> [TASK] Starting with the opening line of the entries below, transcribe each line exactly up to and including the one that has "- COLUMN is"; pictures are not copied.

> [THE DATA]

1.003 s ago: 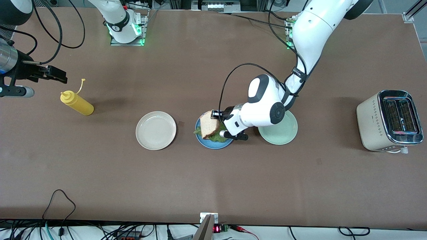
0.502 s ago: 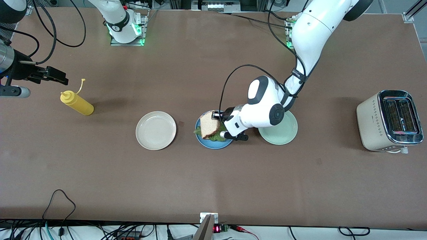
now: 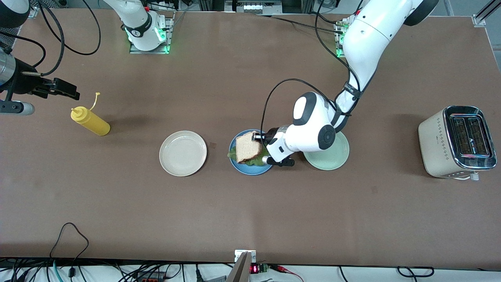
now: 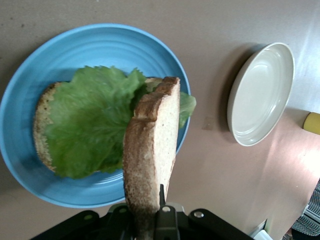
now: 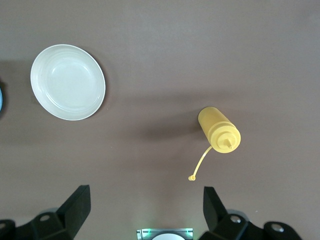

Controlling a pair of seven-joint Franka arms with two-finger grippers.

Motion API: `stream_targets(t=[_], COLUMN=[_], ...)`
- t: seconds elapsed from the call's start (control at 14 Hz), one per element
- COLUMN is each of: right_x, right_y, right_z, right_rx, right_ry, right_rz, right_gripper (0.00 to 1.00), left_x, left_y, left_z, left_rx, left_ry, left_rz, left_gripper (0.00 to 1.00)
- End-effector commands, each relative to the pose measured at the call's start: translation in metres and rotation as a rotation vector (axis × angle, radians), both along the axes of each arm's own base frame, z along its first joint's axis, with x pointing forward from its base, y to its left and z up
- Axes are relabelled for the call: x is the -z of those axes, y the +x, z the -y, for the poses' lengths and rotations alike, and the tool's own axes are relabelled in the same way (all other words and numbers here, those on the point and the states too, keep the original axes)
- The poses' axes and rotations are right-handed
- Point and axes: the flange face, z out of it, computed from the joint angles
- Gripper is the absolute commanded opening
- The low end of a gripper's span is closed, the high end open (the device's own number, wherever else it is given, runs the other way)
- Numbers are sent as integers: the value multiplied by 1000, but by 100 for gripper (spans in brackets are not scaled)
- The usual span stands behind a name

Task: Make sandwich in blue plate with both arms
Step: 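Lower the bread onto the lettuce and open the left gripper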

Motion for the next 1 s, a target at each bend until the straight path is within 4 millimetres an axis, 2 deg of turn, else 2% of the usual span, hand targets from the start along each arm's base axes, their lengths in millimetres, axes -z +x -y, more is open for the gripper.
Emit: stream_targets(t=[0.0,0.14,0.29,0.5,0.65,0.72,0.86,0.93], right_x=[-2,-2,-2,-1,-1,-1,-1,-1], right_y=[-5,-5,-5,-5,-5,-5,-5,-5], right_z=[-2,-1,0,2,2,2,2,2], right_rx=[10,9,8,11,11,9,3,2], right_ry=[7,-2,-14,-14,-14,-14,-13,-13], right_rz=[8,11,10,5,5,4,4,2], right_gripper=[100,100,100,100,100,100,100,100], left_x=[16,29,34,28,20,16,9,2], left_y=[1,4,4,13,19,22,35,37], left_z=[-5,-14,-14,-19,-21,-24,-44,-45], left_rx=[-1,-13,-17,-42,-56,-62,-88,-88], left_ry=[1,18,19,13,11,9,8,7], left_rz=[-3,-10,-15,12,44,50,57,66], left_gripper=[21,25,37,68,100,100,100,100])
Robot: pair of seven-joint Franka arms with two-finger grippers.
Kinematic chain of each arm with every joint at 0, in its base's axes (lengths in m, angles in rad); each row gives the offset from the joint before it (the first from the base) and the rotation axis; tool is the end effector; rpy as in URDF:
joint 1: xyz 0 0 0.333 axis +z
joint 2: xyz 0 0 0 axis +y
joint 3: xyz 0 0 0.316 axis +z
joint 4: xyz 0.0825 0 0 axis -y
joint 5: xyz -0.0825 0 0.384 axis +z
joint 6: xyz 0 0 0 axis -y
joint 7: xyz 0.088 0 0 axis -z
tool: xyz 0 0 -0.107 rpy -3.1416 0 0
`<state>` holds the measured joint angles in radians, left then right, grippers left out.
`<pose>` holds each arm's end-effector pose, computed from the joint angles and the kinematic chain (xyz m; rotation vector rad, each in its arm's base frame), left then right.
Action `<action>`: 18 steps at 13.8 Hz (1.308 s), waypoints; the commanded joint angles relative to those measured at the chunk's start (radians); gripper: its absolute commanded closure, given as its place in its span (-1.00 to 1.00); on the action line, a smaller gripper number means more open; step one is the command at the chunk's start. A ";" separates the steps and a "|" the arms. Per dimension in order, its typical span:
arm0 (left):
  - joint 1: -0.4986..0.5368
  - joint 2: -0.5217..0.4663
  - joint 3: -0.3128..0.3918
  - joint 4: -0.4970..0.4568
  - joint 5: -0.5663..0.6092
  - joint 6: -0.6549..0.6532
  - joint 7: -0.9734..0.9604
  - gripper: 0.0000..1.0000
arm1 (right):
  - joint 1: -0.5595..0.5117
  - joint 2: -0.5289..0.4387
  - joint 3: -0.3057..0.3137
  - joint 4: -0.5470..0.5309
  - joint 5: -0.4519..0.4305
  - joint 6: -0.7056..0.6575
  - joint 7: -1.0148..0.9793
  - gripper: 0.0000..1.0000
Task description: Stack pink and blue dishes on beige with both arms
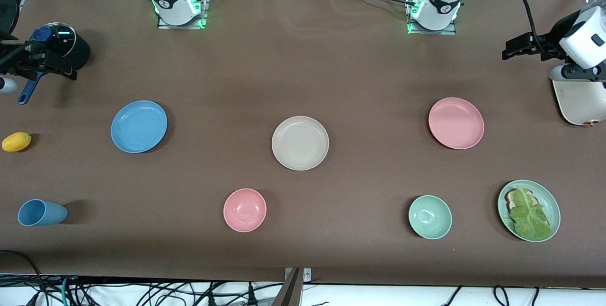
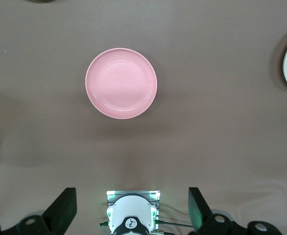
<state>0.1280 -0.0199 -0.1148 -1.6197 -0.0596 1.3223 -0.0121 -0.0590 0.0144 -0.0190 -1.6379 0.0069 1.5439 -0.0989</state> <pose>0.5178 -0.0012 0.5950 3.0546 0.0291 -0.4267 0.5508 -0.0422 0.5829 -3.1208 -0.0323 0.1677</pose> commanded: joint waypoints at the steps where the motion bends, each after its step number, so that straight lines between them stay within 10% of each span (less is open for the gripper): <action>1: 0.005 0.003 0.000 0.011 -0.005 0.003 0.012 -1.00 | 0.002 -0.011 -0.002 -0.007 0.010 0.007 0.002 -1.00; 18: 0.005 0.014 0.001 0.024 -0.006 0.003 0.012 -1.00 | 0.002 -0.011 -0.001 -0.007 0.008 -0.013 -0.001 -1.00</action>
<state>0.1290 -0.0157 -0.1148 -1.6171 -0.0596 1.3299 -0.0121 -0.0587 0.0145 -0.0184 -1.6379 0.0068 1.5411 -0.0989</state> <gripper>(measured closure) 0.000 0.000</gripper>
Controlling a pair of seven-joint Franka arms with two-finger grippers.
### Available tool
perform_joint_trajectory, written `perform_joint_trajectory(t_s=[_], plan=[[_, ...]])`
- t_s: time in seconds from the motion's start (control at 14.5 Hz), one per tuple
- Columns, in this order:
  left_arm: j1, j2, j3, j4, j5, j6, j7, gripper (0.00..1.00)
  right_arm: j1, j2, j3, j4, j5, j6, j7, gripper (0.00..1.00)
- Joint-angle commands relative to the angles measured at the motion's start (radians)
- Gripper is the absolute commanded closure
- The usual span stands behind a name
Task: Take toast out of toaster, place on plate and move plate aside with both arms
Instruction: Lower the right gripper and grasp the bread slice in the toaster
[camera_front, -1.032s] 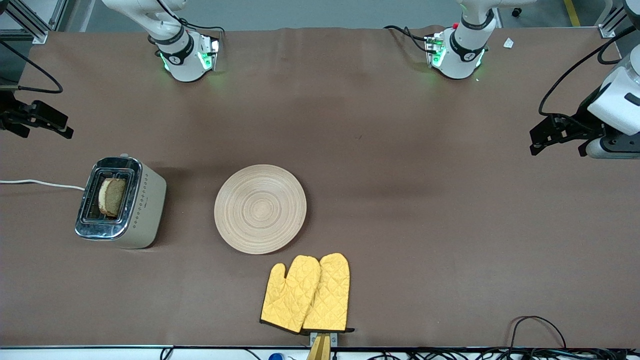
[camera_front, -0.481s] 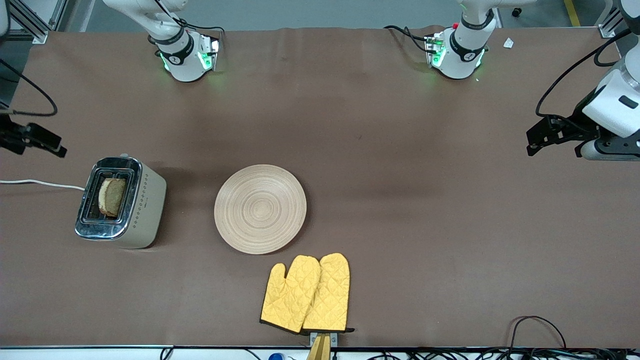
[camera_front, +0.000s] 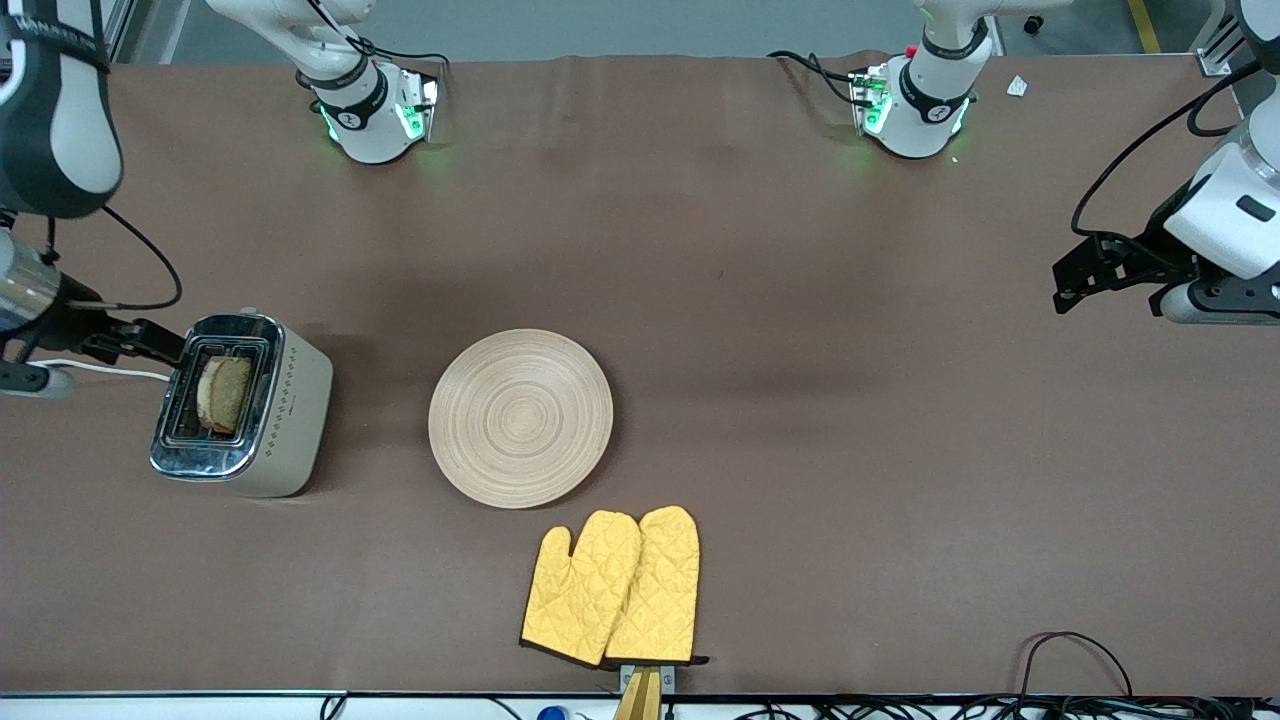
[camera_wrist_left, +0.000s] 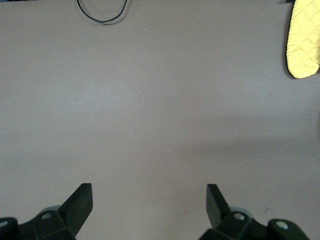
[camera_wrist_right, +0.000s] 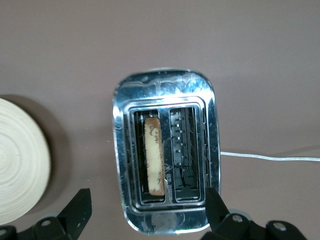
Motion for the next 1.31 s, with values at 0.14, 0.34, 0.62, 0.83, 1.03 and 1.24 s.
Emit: perform_joint_trajectory(t_s=[0.14, 0.34, 0.62, 0.83, 1.03, 1.24], plan=[[0.0, 0.007, -0.004, 0.02, 0.018, -0.019, 0.0, 0.0, -0.014, 0.066, 0.012, -0.096, -0.03, 0.124, -0.016, 0.0], [-0.001, 0.007, -0.004, 0.02, 0.018, -0.019, -0.002, 0.0, -0.001, 0.093, 0.012, -0.091, -0.041, 0.133, -0.016, 0.18], [0.0, 0.007, -0.004, 0.02, 0.018, -0.019, 0.0, 0.0, -0.003, 0.103, 0.012, -0.09, -0.041, 0.138, -0.015, 1.0], [0.0, 0.007, -0.004, 0.02, 0.018, -0.019, 0.0, 0.0, -0.011, 0.114, 0.012, -0.075, -0.042, 0.133, -0.016, 1.0], [-0.001, 0.007, -0.004, 0.02, 0.017, -0.019, -0.002, 0.0, -0.004, 0.104, 0.014, -0.027, -0.041, 0.074, -0.01, 1.0], [-0.001, 0.007, -0.004, 0.02, 0.018, -0.019, -0.002, 0.0, 0.005, 0.077, 0.021, 0.083, -0.036, -0.071, -0.012, 1.0]])
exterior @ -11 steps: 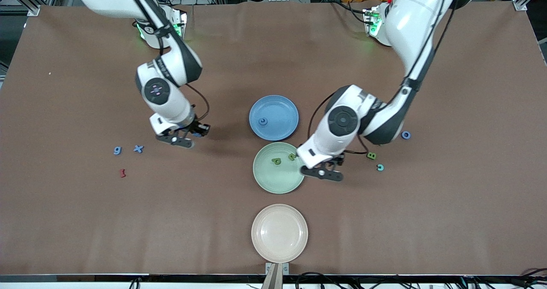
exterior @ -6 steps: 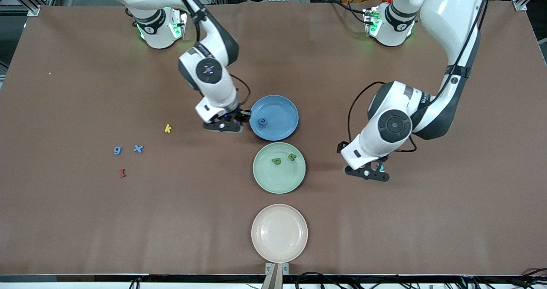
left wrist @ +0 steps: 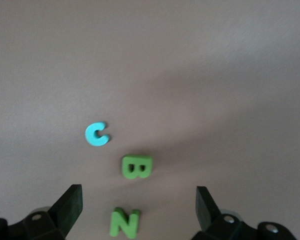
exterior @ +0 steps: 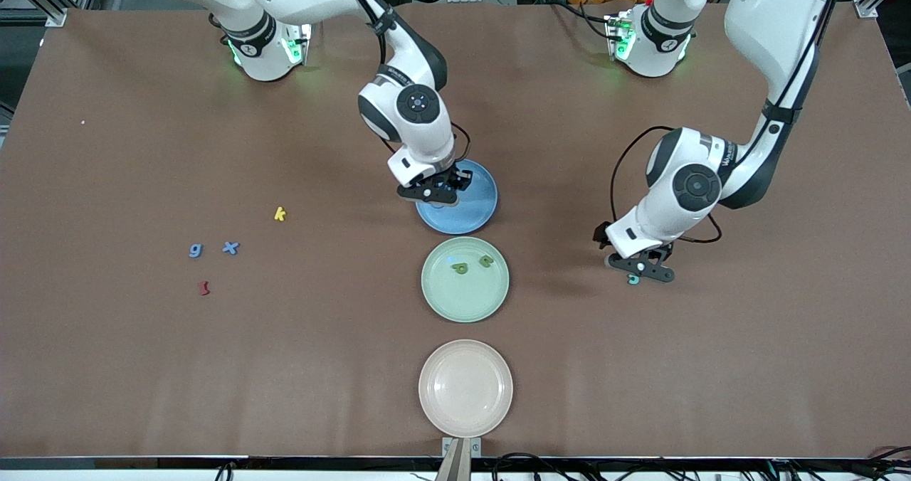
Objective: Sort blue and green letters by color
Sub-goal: 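Grasp the green B with the left gripper while the right gripper reaches x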
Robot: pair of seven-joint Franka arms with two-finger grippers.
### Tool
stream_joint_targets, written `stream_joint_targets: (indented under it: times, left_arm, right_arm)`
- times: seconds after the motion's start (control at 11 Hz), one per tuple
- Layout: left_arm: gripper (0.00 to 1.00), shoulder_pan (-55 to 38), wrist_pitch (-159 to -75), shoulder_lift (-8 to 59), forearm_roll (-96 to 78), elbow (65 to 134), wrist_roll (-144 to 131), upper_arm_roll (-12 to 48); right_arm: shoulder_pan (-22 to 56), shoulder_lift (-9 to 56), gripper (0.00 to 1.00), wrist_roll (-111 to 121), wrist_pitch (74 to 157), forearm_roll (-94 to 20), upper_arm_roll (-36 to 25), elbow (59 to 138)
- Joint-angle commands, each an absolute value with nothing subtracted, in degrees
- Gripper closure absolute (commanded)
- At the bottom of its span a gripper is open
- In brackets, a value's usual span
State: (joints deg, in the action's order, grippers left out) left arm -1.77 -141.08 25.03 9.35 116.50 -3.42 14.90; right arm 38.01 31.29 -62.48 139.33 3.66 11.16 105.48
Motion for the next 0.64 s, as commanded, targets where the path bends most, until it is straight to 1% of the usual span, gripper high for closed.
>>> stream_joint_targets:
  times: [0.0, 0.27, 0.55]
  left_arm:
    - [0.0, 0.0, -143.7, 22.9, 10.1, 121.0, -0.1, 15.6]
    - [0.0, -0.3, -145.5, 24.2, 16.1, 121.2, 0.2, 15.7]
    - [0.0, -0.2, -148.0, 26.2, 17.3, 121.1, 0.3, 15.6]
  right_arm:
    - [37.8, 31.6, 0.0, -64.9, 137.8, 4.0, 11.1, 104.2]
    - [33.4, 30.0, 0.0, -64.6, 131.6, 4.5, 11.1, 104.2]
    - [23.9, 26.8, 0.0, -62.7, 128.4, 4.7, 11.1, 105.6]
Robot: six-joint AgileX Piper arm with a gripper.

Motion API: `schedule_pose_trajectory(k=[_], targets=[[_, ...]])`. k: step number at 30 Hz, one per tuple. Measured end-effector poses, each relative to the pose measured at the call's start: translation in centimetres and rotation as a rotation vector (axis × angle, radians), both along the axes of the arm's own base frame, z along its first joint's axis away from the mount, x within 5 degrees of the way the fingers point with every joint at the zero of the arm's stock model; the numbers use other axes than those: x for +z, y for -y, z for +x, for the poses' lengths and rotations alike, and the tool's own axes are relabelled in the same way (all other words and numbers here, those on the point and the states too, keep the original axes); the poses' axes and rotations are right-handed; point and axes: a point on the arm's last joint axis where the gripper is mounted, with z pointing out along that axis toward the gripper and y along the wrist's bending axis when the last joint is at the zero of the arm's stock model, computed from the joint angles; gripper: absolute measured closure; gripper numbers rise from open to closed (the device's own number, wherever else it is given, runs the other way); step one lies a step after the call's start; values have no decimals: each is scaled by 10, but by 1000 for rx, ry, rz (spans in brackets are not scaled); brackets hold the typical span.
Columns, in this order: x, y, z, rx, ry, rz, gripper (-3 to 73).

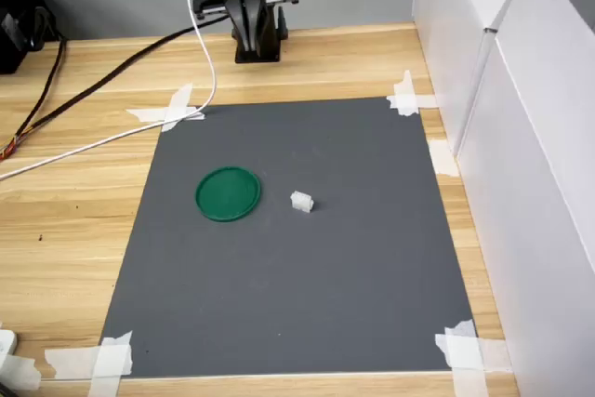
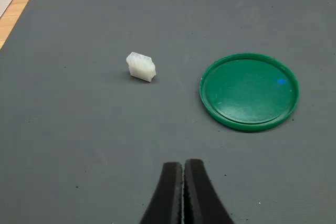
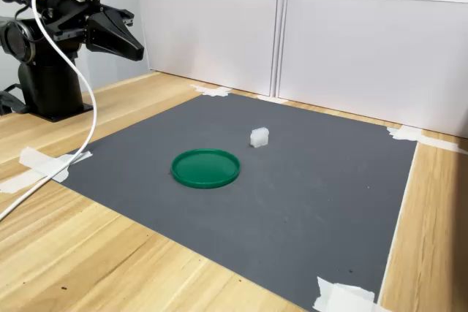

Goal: Grasp a white terminal and put it in the green lid.

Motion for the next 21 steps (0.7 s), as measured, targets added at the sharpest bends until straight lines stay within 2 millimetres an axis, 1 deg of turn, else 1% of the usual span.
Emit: schedule_pose_trajectory(k=[16,21], targets=[[0,0,0,1,-5,-1,710],[-1,0,-1,12,-8,-37,710]])
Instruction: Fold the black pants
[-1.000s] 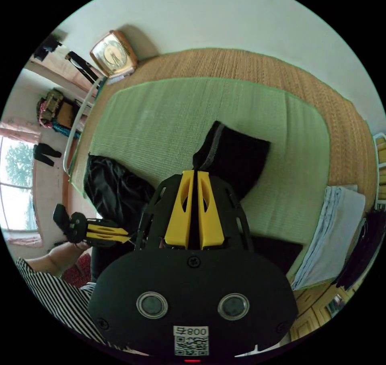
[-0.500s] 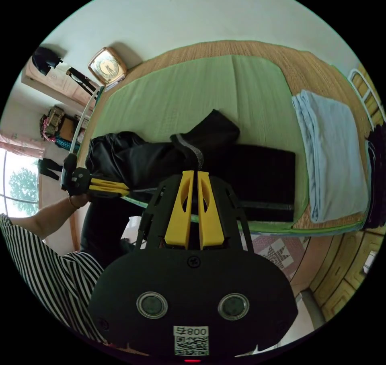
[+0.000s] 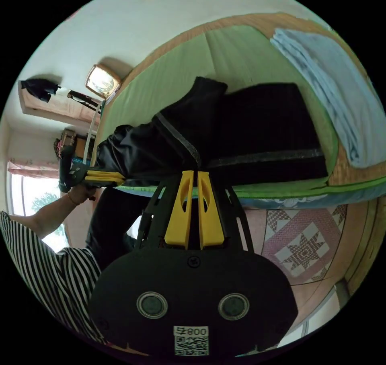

> [SOLUTION FOR THIS EXERCISE]
1.003 s ago: 
0.502 s ago: 
now: 
now: 
now: 

Controlling a pair of seven-joint Franka arms with two-finger grippers.

Motion API: `stream_targets(t=[_], COLUMN=[_], ...)`
- t: seconds elapsed from the call's start (control at 14 Hz), one per element
- COLUMN is each of: right_x, right_y, right_z, right_rx, right_ry, right_rz, right_gripper (0.00 to 1.00), left_x, left_y, left_z, left_rx, left_ry, left_rz, left_gripper (0.00 to 1.00)

Nothing more belongs to the answer.